The Iridium constellation—95 communication satellites launched during the five-year period between 1997 and 2002—provides a set of data points on the limits of self-removal. The satellite operator—Iridium Communications—remained operational (albeit with a company name change through a corporate bankruptcy during the period) over the two-decade life of the satellites, and by December 2019, had "completed disposal of the last of its 65 working legacy satellites." However, this process left nearly one-third of the mass of this constellation (30 satellites, 20,400 kg (45,000 lb) of materiel) in LEO orbits at approximately 700 km (430 mi) altitude, where self-decay is quite slow. 29 of these satellites simply failed during their time in orbit and were thus unable to self-deorbit, while one—Iridium 33—was involved in the 2009 satellite collision with the derelict Russian military Kosmos-2251 satellite. No "Plan B" provision was designed in for removal of the satellites that were unable to remove themselves. However, in 2019, Iridium CEO Matt Desch said that Iridium would be willing to pay an active-debris-removal company to deorbit its remaining first-generation satellites if it were possible for a sufficiently low cost, say "US$10,000 per deorbit, but [he] acknowledged that price would likely be far below what a debris-removal company could realistically offer. 'You know at what point [it’s] a no-brainer, but [I] expect the cost is really in the millions or tens of millions, at which price I know it doesn’t make sense'"

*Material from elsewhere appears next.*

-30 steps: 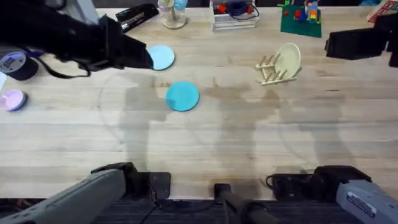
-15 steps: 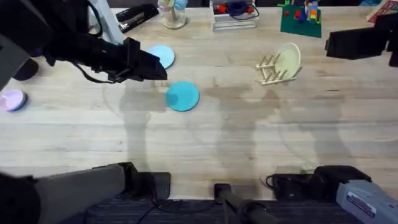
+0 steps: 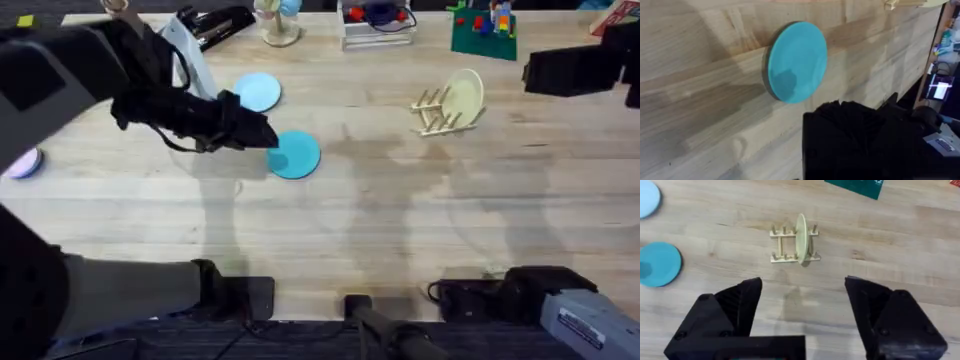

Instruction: Pick up the plates from the table one by one and place each into a slot on the dish rack.

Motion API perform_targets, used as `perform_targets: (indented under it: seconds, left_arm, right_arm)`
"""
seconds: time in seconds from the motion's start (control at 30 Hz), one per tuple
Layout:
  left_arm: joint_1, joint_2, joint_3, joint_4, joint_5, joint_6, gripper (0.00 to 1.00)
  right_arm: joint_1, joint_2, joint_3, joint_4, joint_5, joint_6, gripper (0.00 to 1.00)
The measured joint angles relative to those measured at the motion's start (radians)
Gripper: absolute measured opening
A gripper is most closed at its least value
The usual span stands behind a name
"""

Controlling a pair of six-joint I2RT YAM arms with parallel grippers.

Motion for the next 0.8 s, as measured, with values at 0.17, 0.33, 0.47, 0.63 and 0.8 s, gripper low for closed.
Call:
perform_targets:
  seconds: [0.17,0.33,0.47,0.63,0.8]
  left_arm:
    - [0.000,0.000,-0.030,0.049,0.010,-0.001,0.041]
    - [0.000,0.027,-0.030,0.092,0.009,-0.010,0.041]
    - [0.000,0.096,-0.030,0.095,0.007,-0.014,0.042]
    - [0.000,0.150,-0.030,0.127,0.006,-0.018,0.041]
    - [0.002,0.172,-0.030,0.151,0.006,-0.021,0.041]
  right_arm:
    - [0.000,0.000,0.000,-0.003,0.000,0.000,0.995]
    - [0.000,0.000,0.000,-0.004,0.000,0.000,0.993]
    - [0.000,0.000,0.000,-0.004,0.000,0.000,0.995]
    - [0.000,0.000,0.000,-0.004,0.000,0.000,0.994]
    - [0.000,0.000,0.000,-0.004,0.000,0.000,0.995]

Passive methods of increasing the orbital decay rate of spacecraft debris have been proposed. Instead of rockets, an electrodynamic tether could be attached to a spacecraft at launch; at the end of its lifetime, the tether would be rolled out to slow the spacecraft. Other proposals include a booster stage with a sail-like attachment and a large, thin, inflatable balloon envelope.

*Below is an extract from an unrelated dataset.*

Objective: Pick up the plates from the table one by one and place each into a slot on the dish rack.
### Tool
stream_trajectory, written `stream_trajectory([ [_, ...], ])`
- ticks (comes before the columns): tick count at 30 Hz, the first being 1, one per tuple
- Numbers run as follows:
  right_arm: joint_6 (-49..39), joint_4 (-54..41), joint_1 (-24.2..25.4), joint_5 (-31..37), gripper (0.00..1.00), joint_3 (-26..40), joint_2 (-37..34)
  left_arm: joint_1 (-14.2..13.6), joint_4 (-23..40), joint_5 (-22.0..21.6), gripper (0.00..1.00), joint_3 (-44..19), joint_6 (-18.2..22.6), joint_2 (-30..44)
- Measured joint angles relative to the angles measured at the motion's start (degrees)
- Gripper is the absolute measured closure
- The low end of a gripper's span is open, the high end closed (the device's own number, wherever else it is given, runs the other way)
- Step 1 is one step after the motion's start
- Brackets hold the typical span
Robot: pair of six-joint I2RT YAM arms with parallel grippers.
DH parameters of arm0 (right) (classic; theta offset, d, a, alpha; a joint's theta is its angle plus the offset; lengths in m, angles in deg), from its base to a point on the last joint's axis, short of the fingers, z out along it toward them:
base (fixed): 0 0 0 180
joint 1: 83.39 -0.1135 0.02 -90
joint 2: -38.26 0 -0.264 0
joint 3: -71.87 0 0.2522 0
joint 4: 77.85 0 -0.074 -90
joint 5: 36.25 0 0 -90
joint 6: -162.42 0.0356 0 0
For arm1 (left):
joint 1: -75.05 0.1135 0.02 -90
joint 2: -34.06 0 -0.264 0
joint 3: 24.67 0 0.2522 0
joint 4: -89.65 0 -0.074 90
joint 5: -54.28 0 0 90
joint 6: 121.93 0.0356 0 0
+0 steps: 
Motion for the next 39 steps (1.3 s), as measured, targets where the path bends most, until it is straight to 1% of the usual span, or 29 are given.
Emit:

A variety of approaches have been proposed, studied, or had ground subsystems built to use other spacecraft to remove existing space debris. A consensus of speakers at a meeting in Brussels in October 2012, organized by the Secure World Foundation (a U.S. think tank) and the French International Relations Institute, reported that removal of the largest debris would be required to prevent the risk to spacecraft becoming unacceptable in the foreseeable future (without any addition to the inventory of dead spacecraft in LEO). To date in 2019, removal costs and legal questions about ownership and the authority to remove defunct satellites have stymied national or international action. Current space law retains ownership of all satellites with their original operators, even debris or spacecraft which are defunct or threaten active missions.

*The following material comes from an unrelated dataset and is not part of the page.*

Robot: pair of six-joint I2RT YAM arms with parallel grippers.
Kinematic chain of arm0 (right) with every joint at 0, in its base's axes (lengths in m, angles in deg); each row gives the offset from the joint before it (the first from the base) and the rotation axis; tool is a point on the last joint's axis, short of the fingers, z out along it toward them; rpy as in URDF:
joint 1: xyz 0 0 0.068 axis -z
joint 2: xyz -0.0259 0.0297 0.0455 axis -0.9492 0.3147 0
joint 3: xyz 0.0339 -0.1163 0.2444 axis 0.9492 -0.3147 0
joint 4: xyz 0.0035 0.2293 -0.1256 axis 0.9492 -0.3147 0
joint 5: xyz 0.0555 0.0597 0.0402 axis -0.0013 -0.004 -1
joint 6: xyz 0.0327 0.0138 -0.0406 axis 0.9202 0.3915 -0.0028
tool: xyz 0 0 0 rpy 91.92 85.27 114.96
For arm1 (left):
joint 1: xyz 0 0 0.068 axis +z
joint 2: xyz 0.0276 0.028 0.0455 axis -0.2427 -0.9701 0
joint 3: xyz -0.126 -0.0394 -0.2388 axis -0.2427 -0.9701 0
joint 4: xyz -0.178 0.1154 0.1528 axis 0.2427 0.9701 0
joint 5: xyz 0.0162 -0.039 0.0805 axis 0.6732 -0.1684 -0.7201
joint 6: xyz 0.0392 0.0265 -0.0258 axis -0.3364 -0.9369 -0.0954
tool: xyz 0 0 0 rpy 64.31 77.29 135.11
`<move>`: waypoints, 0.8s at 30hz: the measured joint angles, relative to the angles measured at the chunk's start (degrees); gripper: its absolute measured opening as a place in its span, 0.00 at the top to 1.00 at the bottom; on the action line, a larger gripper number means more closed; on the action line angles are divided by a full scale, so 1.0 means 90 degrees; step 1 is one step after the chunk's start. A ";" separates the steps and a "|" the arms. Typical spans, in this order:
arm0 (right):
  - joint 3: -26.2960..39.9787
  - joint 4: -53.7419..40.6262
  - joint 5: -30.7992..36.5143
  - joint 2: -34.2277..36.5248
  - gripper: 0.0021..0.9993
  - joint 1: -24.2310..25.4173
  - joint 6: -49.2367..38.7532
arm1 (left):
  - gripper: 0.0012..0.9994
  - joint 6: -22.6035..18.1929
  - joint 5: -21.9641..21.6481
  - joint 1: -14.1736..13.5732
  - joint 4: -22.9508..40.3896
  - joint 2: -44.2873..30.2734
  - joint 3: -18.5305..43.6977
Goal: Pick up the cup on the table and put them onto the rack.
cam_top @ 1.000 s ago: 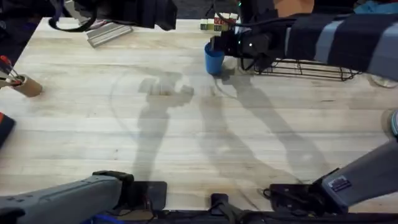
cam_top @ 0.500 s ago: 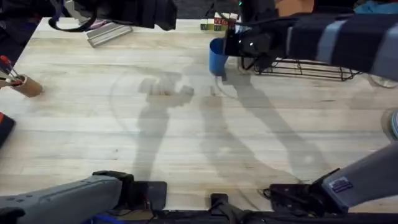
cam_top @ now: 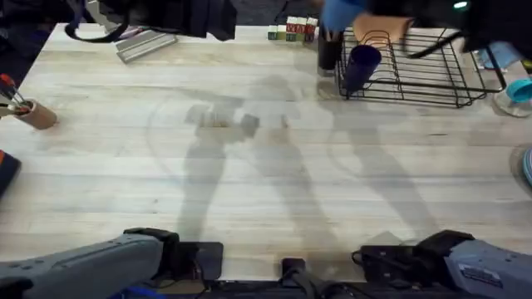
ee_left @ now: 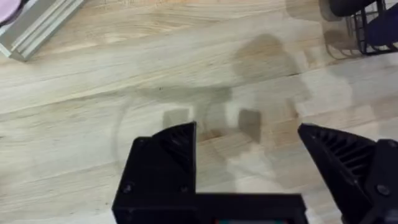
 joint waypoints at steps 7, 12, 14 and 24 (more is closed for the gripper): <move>0.0000 -0.0394 0.0494 -0.0166 0.97 0.0569 -0.0203 | 0.00 -0.0001 0.0000 0.0000 0.0000 0.0000 0.0000; 0.0000 -0.0505 0.0559 0.0056 0.97 0.0628 -0.0221 | 0.00 0.0000 0.0000 0.0000 0.0000 -0.0002 0.0000; 0.0000 -0.0507 0.0559 0.0178 0.97 0.0631 -0.0223 | 0.00 -0.0001 0.0000 0.0000 0.0002 0.0000 0.0000; 0.0000 -0.0572 0.0559 0.0439 0.97 0.0961 -0.0191 | 0.00 -0.0002 0.0000 0.0000 0.0001 -0.0002 0.0000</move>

Moreover, as of 2006[update], the cost of any of the proposed approaches for external removal is about the same as launching a spacecraft[failed verification] and, according to NASA's Nicholas Johnson,[when?] not cost-effective.[needs update]
This is beginning to change in the late 2010s, as some companies have made plans to begin to do external removal on their satellites in mid-LEO orbits. For example, OneWeb will utilize on-board self-removal as "plan A" for satellite deorbiting at the end of life, but if a satellite is unable to remove itself within one year of end of life, OneWeb will implement "plan B" and dispatch a reusable (multi-transport mission) space tug to attach to the satellite at an already built-in capture target via a grappling fixture, to be towed to a lower orbit and released for reentry.
A well-studied solution uses a remotely controlled vehicle to rendezvous with, capture and return debris to a central station. One such system is Space Infrastructure Servicing, a commercially developed refueling depot and service spacecraft for communications satellites in geosynchronous orbit originally scheduled for a 2015 launch. The SIS would be able to "push dead satellites into graveyard orbits." The Advanced Common Evolved Stage family of upper stages is being designed with a high leftover-propellant margin (for derelict capture and de-orbit) and in-space refueling capability for the high delta-v required to de-orbit heavy objects from geosynchronous orbit. A tug-like satellite to drag debris to a safe altitude for it to burn up in the atmosphere has been researched. When debris is identified the satellite creates a difference in potential between the debris and itself, then using its thrusters to move itself and the debris to a safer orbit.
A variation of this approach is for the remotely controlled vehicle to rendezvous with debris, capture it temporarily to attach a smaller de-orbit satellite and drag the debris with a tether to the desired location. The "mothership" would then tow the debris-smallsat combination for atmospheric entry or move it to a graveyard orbit. One such system is the proposed Busek ORbital DEbris Remover (ORDER), which would carry over 40 SUL (satellite on umbilical line) de-orbit satellites and propellant sufficient for their removal.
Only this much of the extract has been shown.